Earlier I compared dealing with planet files compressed with bzip2 and gzip, and user Mungewell suggested trying out LZO (which I had originally remembered as LZMA, which is actually a different compressor with the opposite goals: maximize compression ratio, regardless of processing time). LZO turns out even better than gzip because it compresses and more importantly decompresses even faster, again at a loss in compression ratio but without leaving the order of magnitude set by gzip, bzip2, lzma.
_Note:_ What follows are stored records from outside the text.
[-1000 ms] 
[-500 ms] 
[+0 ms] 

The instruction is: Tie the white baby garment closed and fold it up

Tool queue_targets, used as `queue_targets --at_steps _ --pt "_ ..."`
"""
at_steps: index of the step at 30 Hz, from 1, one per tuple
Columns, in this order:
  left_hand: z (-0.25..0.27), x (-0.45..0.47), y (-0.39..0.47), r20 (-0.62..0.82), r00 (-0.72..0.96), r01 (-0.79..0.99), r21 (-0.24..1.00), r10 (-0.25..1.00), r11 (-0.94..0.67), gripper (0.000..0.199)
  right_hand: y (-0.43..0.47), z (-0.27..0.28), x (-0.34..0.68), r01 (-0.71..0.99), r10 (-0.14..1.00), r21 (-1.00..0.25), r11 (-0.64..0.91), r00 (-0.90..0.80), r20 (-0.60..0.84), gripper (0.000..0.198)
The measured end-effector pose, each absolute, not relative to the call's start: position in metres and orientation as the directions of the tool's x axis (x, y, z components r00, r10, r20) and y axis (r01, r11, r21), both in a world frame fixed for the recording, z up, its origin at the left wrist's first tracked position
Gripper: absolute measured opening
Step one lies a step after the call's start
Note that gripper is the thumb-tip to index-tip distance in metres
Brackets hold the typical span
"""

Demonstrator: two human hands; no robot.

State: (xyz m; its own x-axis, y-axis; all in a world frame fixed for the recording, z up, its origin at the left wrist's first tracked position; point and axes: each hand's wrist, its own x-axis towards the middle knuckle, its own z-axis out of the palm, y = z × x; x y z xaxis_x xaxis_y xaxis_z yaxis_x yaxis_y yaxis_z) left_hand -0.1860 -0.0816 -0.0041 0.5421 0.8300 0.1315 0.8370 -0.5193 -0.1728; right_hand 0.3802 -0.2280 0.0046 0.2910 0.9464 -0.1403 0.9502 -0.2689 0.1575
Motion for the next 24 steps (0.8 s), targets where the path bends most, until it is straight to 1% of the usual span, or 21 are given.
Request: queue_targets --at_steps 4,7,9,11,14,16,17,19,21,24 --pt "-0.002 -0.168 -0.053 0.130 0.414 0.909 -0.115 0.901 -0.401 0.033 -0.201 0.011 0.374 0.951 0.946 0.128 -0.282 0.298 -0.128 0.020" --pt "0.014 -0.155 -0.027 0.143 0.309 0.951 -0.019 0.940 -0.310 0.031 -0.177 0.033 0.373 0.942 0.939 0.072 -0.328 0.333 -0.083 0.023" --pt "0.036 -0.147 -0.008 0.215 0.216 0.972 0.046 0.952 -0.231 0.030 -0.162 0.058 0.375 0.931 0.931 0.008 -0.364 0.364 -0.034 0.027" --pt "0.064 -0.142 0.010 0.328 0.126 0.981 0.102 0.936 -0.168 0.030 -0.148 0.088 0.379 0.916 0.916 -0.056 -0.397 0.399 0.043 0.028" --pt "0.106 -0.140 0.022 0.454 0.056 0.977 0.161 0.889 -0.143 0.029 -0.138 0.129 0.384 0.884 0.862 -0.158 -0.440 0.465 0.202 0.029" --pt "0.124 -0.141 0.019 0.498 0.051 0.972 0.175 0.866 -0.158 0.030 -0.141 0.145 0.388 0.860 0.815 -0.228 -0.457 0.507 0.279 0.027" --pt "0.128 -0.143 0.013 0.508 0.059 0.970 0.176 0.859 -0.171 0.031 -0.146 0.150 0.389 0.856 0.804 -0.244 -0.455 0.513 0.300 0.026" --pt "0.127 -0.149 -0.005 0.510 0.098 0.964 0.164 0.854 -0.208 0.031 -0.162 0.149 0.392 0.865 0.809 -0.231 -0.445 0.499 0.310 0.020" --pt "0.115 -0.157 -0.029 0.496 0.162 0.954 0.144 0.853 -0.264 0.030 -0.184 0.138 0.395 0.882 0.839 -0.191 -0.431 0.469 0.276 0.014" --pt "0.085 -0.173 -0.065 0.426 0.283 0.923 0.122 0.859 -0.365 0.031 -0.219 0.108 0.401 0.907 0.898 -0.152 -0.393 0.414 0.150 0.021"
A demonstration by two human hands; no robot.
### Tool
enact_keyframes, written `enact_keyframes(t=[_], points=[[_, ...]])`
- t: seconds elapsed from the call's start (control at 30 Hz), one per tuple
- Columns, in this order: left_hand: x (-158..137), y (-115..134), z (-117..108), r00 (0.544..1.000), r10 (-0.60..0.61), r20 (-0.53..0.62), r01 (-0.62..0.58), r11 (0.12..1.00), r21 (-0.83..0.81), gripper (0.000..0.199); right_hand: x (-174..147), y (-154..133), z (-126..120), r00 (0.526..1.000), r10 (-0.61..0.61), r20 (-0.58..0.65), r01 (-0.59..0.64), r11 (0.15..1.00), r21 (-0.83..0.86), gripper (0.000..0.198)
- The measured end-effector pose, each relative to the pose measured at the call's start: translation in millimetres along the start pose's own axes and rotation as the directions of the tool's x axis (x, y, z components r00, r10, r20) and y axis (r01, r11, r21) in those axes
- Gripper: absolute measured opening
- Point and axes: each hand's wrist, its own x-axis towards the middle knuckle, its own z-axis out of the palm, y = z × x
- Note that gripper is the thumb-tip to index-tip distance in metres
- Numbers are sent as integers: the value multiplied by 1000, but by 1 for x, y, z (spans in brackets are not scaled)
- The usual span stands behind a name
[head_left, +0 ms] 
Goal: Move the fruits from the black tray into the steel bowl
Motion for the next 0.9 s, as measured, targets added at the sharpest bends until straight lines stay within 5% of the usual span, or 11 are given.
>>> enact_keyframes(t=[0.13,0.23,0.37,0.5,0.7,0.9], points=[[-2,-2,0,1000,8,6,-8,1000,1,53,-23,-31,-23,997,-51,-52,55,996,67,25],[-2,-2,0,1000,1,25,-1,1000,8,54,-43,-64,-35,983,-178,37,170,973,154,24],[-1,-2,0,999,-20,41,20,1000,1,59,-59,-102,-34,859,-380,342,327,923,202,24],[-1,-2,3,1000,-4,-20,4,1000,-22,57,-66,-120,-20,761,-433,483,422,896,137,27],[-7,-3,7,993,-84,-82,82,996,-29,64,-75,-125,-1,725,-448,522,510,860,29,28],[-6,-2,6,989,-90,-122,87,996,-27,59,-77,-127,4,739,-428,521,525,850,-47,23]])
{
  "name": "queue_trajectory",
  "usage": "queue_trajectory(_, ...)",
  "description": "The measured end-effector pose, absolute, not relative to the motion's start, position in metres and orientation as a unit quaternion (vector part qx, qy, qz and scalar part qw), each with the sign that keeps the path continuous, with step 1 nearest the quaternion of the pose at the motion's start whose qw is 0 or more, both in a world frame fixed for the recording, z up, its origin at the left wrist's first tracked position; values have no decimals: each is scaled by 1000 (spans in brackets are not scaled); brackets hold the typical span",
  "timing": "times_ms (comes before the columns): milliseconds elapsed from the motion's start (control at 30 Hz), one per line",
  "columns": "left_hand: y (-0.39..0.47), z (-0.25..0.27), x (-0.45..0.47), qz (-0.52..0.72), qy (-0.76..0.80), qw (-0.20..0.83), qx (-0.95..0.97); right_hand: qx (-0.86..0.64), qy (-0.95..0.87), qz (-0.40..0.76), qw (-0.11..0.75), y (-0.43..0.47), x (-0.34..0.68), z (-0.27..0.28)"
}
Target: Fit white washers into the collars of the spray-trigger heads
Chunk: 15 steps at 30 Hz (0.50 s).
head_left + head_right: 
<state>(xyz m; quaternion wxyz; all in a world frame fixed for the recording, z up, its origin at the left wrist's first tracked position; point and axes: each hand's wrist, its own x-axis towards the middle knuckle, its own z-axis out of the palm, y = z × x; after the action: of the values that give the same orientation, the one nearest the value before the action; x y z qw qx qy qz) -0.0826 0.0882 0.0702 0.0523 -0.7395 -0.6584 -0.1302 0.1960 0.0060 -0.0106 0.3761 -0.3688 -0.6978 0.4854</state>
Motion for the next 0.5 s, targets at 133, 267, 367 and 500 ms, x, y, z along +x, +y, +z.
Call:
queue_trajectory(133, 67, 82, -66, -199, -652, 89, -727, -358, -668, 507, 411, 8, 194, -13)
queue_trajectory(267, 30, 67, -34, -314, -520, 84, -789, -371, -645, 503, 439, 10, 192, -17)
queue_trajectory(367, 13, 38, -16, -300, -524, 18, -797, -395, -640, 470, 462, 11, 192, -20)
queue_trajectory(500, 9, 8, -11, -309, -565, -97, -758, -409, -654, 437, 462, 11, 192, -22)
Recent planet sizes shape as follows:
raw 150 GB
lzop 14 GB
gzip 10.5 GB
bzip2 6.5 GB
...with lzop decompressing at least 2x as fast as gzip (which is already at least 15x faster than bzip2), so on a (2009) average hard-drive and average desktop CPU, processing a planet (reading off HD + decompressing) is fastest with LZO. Compression + writing to HD is also the fastest with LZO on my hardware, unfortunately I can't give exact numbers because I'm doing my processing on one of my university's machines now, which have better specs.
I suspect with LZO we're close the sweet spot and with one of those slower HDs you might be better off using gzip because the balance between CPU speed and HD access speed is moved in the direction where you want to save on IO. You definitely don't want to use raw planet because IO becomes the bottleneck even on fastest avilable hardware.
Discussion
Comment from RubenKelevra on 27 September 2009 at 22:50
But the download size would increase dramatically ... it would take about 34 hours for me to download it. The current bz2 compressed one take 16. And the traffic on the servers would increase also raise by 215%.
Comment from balrog-kun on 29 September 2009 at 01:04
Yeah - the point is to find the perfect balance between decompression/compression time and IO time. For disk IO the balance is different than for network IO.
I was talking about disk IO here, i.e. when you have the snapshot on your disk. For network IO, using lzma would probably give the best balance, because it generates the smallest files.